The objective was to explore further the surgical treatment of posttraumatic skull base defects with cerebrospinal fluid (CSF) leak and to identify the most common factors affecting the surgical treatment of posttraumatic skull base defect with CSF leak retrospectively. This study included 144 patients with head trauma having skull base defect with CSF leak who had been surgically treated at Sun Yat-Sen Memorial Hospital of Sun Yat-Sen University from 1998 to June 2016. There were 113 (78.5%) males and 31 (21.5%) females, with age ranging from 1 to 78 years and mean age of 26.58 ± 14.95 years.

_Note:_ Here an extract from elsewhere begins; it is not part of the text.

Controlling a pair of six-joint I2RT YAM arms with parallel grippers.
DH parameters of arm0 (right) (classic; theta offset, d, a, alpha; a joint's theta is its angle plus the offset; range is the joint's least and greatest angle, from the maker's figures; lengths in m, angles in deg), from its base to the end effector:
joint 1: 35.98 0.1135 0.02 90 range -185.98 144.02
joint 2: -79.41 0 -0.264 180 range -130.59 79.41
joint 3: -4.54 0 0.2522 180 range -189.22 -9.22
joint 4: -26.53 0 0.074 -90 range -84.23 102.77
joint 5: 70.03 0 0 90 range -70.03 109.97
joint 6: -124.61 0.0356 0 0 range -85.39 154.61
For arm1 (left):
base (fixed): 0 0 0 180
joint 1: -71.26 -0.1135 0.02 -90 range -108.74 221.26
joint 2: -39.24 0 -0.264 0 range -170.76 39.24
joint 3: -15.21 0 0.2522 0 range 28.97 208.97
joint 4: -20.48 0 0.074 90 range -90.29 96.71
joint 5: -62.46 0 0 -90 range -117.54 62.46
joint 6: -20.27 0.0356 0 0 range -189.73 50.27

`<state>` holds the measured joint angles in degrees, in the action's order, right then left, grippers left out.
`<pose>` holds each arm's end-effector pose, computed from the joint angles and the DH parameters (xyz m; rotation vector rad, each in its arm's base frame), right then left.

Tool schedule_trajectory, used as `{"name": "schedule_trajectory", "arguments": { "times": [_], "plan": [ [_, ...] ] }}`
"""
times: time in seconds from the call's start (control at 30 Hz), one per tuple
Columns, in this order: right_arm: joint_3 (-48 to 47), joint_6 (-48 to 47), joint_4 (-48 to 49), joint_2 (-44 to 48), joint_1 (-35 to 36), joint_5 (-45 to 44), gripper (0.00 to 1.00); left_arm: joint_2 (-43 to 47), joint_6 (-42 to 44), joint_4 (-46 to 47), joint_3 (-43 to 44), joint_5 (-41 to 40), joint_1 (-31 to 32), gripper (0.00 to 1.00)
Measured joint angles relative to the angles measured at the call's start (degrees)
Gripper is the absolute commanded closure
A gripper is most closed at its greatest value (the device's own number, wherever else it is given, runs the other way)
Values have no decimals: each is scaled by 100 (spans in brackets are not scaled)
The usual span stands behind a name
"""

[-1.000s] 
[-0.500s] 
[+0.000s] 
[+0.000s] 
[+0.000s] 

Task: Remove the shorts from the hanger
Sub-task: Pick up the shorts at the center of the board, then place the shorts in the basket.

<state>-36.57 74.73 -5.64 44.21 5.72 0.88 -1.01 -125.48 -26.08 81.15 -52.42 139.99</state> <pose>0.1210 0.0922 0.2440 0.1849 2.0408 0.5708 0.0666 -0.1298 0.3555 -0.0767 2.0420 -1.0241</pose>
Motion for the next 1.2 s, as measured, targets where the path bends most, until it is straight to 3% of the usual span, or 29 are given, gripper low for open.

We explored the surgical approaches for the treatment of the skull base defect and the graft materials used and also measured the association among surgical approaches; location, size, and type of skull base defects; presence or absence of associated intracranial pathologies; postoperative complications; outcome; age; Glasgow outcome score (GOS) at discharge; and days of hospital stay. The location, size, and types of skull base defect and the presence of associated intracranial pathologies were the common factors identified not only for choosing the appropriate surgical approach but also for choosing the materials for defect repair, timing of the surgery, and the method used for the defect as well as leak repair. The statistically significant correlation with < 0.001 was found in this study. From this study, we could conclude that size, location, and types of the defect and the presence of associated intracranial injuries were the common factors that affected the surgical treatment of posttraumatic skull base defect with CSF leak. Hence, the importance of careful evaluation of these factors is essential for proper selection of the surgical approach and for avoiding unnecessary hassles.